Did you write fiction earlier in life?


People always said, “Roger, you like books. You ought to write one.” But no, I’d rather read them. But I thought if I’d ever write a book, it would be about Jimmy Williams. He was my wife Nancy’s older cousin—a POW in North Korea who died there in 1951.

His life was the basis for your first novel,
Invisible Hero?

Right. I never met him, but I was moved by his life story. He was this kid from rural Pennsylvania who moved to Albany along with his family to get a job in the late 1940s. He was working in a steel mill and along comes the Korean War. He was drafted. He was 22. In May of ’51 he was captured and sent to a Chinese POW camp on the Yalu River.

And you published the book yourself?

I couldn’t get to the gatekeepers, so I published Invisible Hero and my new novel, Dragon in Amber, myself. I tried like hell to get a publisher for Invisible Hero, but the big ones take nothing over the transom and I couldn’t find an agent. Nancy said I should publish it anyway. It sounded like desperation, but my old Journal colleague Paul Salsini self-published his first book and had some success with it.

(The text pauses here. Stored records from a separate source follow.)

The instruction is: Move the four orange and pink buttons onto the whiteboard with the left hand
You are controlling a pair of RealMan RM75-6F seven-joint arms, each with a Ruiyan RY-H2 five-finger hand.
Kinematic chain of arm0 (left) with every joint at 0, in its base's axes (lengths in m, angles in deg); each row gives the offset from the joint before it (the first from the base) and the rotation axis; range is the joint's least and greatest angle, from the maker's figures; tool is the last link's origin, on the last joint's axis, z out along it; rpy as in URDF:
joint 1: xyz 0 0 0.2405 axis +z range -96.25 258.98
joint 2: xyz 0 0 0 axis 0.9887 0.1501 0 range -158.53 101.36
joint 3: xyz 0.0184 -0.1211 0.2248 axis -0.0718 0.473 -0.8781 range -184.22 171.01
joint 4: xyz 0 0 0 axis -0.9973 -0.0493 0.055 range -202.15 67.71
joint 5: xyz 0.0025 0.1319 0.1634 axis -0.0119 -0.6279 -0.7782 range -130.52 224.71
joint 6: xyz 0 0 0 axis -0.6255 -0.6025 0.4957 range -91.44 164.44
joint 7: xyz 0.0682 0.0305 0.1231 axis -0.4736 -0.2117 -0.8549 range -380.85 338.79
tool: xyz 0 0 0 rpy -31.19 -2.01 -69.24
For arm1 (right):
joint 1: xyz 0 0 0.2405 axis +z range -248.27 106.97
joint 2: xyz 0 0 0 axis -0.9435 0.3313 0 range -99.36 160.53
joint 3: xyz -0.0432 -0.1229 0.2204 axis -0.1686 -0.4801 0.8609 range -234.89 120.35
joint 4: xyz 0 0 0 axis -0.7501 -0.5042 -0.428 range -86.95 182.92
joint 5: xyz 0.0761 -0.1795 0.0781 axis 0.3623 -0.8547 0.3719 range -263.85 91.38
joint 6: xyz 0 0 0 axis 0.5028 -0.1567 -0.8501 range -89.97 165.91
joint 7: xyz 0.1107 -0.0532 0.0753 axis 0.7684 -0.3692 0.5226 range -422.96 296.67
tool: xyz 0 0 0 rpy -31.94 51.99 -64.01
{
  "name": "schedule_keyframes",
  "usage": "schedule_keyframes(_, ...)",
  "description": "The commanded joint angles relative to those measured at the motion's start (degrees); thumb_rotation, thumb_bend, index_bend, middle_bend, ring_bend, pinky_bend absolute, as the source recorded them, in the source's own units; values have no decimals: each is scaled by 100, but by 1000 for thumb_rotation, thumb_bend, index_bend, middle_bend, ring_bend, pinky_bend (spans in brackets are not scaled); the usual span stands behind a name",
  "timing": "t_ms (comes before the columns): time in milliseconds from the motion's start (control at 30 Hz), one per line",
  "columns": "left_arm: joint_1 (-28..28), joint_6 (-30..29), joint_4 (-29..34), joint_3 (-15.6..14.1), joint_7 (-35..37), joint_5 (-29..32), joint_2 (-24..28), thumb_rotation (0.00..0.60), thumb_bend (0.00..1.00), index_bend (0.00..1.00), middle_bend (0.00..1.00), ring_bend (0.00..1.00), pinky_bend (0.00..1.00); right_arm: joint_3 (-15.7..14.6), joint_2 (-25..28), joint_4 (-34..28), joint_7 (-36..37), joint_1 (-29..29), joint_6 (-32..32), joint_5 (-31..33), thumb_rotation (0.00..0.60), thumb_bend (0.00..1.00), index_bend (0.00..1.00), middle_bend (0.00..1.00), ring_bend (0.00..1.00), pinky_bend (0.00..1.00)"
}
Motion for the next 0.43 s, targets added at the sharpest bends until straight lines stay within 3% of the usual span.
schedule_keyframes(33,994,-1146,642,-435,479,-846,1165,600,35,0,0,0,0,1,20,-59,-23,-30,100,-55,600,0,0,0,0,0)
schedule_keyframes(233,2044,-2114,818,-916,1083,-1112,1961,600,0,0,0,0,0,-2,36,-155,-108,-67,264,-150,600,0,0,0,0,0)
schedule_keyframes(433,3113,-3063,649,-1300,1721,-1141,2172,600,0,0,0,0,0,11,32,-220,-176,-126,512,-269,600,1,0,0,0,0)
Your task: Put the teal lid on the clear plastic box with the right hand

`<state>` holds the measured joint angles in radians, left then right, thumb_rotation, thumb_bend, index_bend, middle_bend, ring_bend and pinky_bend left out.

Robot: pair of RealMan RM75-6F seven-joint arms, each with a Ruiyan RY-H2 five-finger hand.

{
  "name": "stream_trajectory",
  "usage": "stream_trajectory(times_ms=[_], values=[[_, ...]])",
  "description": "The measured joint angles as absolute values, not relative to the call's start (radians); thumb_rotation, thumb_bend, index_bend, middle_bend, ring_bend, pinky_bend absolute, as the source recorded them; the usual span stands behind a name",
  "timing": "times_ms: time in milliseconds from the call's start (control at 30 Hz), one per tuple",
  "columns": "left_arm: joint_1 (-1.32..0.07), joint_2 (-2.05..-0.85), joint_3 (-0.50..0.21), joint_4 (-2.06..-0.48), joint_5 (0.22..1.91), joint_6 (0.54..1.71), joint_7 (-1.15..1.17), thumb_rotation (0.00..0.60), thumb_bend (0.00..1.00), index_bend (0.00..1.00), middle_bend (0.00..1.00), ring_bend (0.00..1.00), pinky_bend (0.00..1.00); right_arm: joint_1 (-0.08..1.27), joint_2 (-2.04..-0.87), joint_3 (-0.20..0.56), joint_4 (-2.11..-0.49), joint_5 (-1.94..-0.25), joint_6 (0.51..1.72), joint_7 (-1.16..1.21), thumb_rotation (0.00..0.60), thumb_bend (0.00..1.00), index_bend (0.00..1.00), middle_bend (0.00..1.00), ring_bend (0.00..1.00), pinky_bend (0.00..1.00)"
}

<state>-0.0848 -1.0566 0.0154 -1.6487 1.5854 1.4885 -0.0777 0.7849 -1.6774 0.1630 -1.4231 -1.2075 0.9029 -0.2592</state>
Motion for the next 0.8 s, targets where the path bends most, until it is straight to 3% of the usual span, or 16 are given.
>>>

Any success with your books?


I lost a little money on both and I pretty much knew I would. If you don’t have a distribution network to get into bookstores, you are third class. Newspapers will not review self-published books, and for good reason: There is so much junk out. If publishers aren’t looking for authors to be nurtured, then the authors will do what I did—but who will pay attention? Publishing houses don’t have the staff they once had. They don’t develop talent over the long run. The mid-list authors have disappeared.

Tell me about
Dragon in Amber.

I wanted to make up a country and put it in the historical time of the 1950s and have some fun with it. In spirit it’s like Christopher Buckley—a satire, very light, but it has comments about international and domestic politics. I just wanted to do it and have some fun. It’s a romantic comedy whose central character is a schoolteacher from Iowa who married the grand duke of a little country.

What’s next for you?

I’d like to write a memoir, not only about growing up in the ’50s but about the ’50s, a decade that has never been completely understood. I think it was more culturally vibrant than most people believe. I’m retired and I have to do something. Some people golf. I try to write books.